Accounting and Bookkeeping

Accounting and Bookkeeping, what type of person should I be hiring for my accounting-bookkeeping needs?

There are several parts to an accounting and bookkeeping system and one of the best ways to determine what type of accountants or bookeepers you need is to do a flow chart of how the paperwork flows through the office or business. Sit down and draw boxes and lines to show who needs to handle each part of the work.

For instance, say you have a home repair business and the accounting-bookkeeping is just now working out. Flow chart the entire system. First, probably a customer calls in with a job request. A clerical person may take an order, this could create a paper or electronic record (which is best?). A job number may be attached to this accounting and bookeeping record. The tech is then dispatched to the job and when finished, an invoice may be hand or electronically written and given to the customer. This may have the job number attached to it.

Usually, the tech will pick up a check or process a credit card (on his phone) to record the payment and give a receipt to the customer. Then he is off to the next job.

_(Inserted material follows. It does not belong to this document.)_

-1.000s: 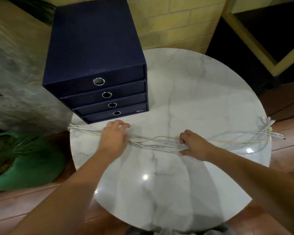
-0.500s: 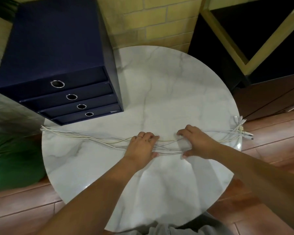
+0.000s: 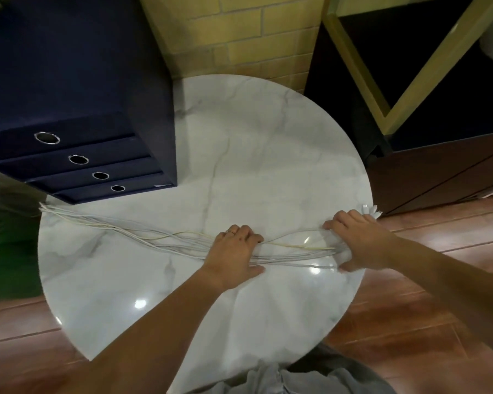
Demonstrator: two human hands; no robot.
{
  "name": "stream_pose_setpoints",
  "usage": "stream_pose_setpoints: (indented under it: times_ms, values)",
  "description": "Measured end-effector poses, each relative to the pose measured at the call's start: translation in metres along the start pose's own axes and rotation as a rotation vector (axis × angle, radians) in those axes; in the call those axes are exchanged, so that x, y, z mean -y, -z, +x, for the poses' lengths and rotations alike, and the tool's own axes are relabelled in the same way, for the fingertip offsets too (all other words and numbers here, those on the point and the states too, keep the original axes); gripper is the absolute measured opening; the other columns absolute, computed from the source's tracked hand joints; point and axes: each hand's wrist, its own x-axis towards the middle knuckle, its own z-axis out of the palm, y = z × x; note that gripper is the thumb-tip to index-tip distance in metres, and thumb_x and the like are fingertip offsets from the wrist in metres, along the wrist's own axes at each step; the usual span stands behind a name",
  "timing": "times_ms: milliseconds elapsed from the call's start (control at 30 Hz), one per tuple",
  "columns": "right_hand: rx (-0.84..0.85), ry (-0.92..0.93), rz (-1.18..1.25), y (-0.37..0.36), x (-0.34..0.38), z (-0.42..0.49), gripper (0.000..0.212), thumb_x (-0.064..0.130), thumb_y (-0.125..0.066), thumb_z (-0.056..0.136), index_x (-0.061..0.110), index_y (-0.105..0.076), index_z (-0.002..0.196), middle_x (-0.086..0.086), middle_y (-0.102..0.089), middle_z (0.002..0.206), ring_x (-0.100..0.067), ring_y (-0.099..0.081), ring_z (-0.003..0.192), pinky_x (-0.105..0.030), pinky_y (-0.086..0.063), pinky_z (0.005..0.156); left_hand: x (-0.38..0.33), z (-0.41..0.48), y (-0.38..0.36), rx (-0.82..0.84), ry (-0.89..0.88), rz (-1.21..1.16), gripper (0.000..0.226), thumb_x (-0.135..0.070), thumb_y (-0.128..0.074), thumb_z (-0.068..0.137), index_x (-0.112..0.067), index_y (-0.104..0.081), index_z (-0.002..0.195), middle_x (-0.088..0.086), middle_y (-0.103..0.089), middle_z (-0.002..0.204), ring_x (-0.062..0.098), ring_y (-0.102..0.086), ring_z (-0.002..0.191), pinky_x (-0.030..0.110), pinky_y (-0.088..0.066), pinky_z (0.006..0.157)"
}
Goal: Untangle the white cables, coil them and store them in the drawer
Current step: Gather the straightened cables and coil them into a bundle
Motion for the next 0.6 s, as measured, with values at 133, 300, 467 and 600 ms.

From an accounting-bookkeeping point of view, this transaction has so far involved two people, the order taker and the producer. Now some additional parts need to be added to the system. The job has to be recorded as a sale in the books. The payment has to be recorded as an increase to the cash account. If the payment was by check, someone has to take it to the bank. If parts were purchased to do the work, those have to be recorded as a purchase and then they have to be paid for.

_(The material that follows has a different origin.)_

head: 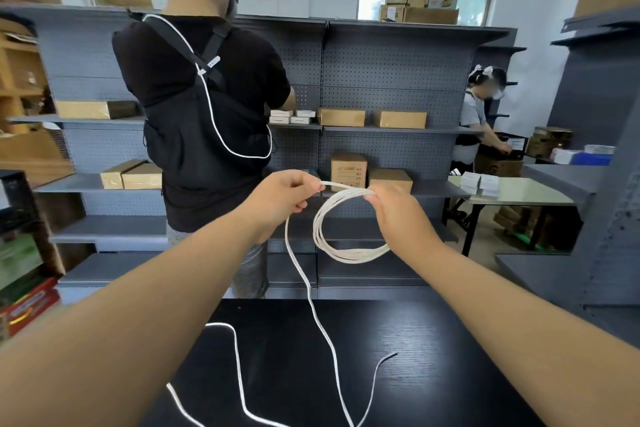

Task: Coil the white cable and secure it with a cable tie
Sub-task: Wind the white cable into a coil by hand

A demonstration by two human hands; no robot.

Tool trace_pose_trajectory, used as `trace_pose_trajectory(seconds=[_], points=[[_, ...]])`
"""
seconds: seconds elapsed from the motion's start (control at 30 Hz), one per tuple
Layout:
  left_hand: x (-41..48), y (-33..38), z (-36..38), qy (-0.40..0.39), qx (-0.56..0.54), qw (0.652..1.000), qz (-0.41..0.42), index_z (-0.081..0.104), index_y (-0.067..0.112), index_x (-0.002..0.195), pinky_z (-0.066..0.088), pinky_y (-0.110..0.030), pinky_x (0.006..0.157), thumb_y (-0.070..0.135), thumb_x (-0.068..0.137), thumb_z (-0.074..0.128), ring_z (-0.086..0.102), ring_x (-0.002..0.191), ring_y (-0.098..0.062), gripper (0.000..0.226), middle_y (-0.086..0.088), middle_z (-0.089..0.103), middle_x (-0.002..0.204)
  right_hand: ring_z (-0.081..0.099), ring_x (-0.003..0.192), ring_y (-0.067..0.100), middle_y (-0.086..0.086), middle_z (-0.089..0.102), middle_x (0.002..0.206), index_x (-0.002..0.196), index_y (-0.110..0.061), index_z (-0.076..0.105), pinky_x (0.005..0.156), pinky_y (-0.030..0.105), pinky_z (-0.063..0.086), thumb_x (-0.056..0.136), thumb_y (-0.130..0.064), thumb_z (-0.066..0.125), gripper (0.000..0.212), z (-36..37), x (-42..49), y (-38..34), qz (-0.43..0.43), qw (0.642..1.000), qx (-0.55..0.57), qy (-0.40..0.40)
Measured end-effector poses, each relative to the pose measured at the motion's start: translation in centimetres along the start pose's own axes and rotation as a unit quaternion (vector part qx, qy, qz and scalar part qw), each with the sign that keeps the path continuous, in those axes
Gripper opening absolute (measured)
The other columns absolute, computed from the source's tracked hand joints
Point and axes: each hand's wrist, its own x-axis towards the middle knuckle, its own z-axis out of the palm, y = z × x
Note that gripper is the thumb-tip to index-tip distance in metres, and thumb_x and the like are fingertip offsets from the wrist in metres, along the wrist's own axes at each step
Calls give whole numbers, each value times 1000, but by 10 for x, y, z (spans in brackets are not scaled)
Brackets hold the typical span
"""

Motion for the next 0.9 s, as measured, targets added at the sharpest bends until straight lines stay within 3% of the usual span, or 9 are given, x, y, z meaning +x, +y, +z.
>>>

Many transactions like this eventually must be recorded in a set of books, and financial statements and tax returns are produced.

Accounting and bookkeeping are involved in all of these steps and they may be done by one person or each job may have a separate person, depending on the size of the business. It is important to discuss the accounting and bookkeeping flow with your outside, independent CPA to set out your flow chart of tasks so that it includes a system of checks and balances. Maybe the person who took the order should log that order and another person should record the payment. This “segregates” the duties so that there is less chance that one person could pocket the money and delete the transaction all together.

Most people are honest, but setting up your system to encourage honesty and keep those tasks separate is easier if you use that flow chart to show each step in the process.

Once the system is flow charted, you will be able to determine what the skills and background need to be for each task. Often a person calls themselves a “full charge bookkeeper” when they really are a good clerk. A clerk generally takes charge of one area, like paying the bills, whereas an accountant will probably be the one to do the financial statements. Again, your CPA should be able to help you set up the skills needed for each position.